■ EXERCISE REQUIREMENTS:
In the listing that follows, determine how many lines include the word "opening". Respond with that number alone.
----- DATASET EXCERPT
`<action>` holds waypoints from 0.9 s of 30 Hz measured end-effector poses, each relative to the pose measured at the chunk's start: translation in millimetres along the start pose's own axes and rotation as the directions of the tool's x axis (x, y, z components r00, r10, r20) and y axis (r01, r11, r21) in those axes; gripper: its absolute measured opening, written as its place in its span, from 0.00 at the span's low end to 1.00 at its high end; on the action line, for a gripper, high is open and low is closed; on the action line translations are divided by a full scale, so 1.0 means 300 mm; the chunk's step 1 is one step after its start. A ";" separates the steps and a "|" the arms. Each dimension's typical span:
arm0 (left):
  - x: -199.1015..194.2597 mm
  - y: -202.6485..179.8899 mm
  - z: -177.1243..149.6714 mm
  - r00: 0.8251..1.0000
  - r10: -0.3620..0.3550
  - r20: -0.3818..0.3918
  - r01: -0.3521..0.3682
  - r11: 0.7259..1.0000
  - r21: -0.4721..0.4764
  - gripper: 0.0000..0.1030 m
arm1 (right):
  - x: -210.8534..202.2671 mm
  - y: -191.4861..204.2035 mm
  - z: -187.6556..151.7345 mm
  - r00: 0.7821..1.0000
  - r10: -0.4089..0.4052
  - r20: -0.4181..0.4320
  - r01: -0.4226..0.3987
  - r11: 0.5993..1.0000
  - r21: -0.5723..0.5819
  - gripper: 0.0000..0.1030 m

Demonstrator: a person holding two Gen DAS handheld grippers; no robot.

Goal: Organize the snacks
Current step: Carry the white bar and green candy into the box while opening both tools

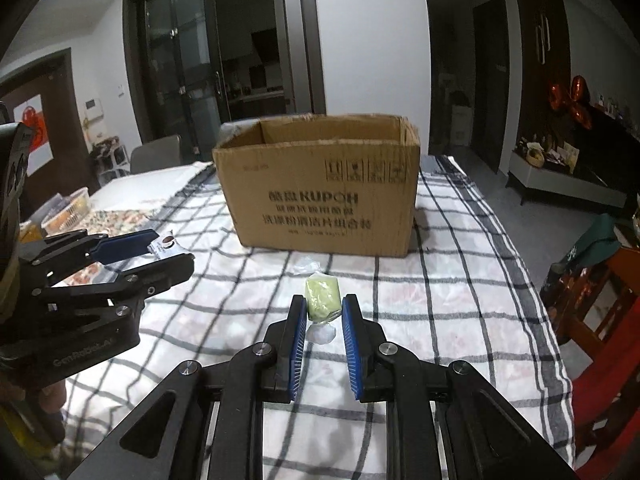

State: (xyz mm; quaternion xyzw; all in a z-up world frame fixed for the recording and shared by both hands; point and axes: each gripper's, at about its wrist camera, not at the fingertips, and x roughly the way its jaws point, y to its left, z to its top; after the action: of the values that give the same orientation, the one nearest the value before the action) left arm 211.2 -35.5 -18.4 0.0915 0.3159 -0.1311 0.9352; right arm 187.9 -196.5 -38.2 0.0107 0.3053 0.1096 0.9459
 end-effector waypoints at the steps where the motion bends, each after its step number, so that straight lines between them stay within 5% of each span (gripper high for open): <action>1: -0.012 -0.004 0.008 1.000 0.004 0.008 -0.004 1.000 0.002 0.45 | -0.008 0.000 0.007 1.000 0.002 0.008 -0.002 1.000 0.001 0.19; 27: 0.000 0.117 0.396 0.988 0.017 0.156 -0.009 0.998 -0.055 0.44 | 0.015 -0.068 0.422 0.986 0.015 0.165 -0.012 1.000 -0.017 0.19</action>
State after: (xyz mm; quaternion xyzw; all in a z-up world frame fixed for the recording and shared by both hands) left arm 289.2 -32.3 77.8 0.0578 0.2444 -0.1233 0.9601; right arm 269.0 -209.6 60.4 0.0141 0.2249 0.1173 0.9672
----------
■ EXPECTED ANSWER:
2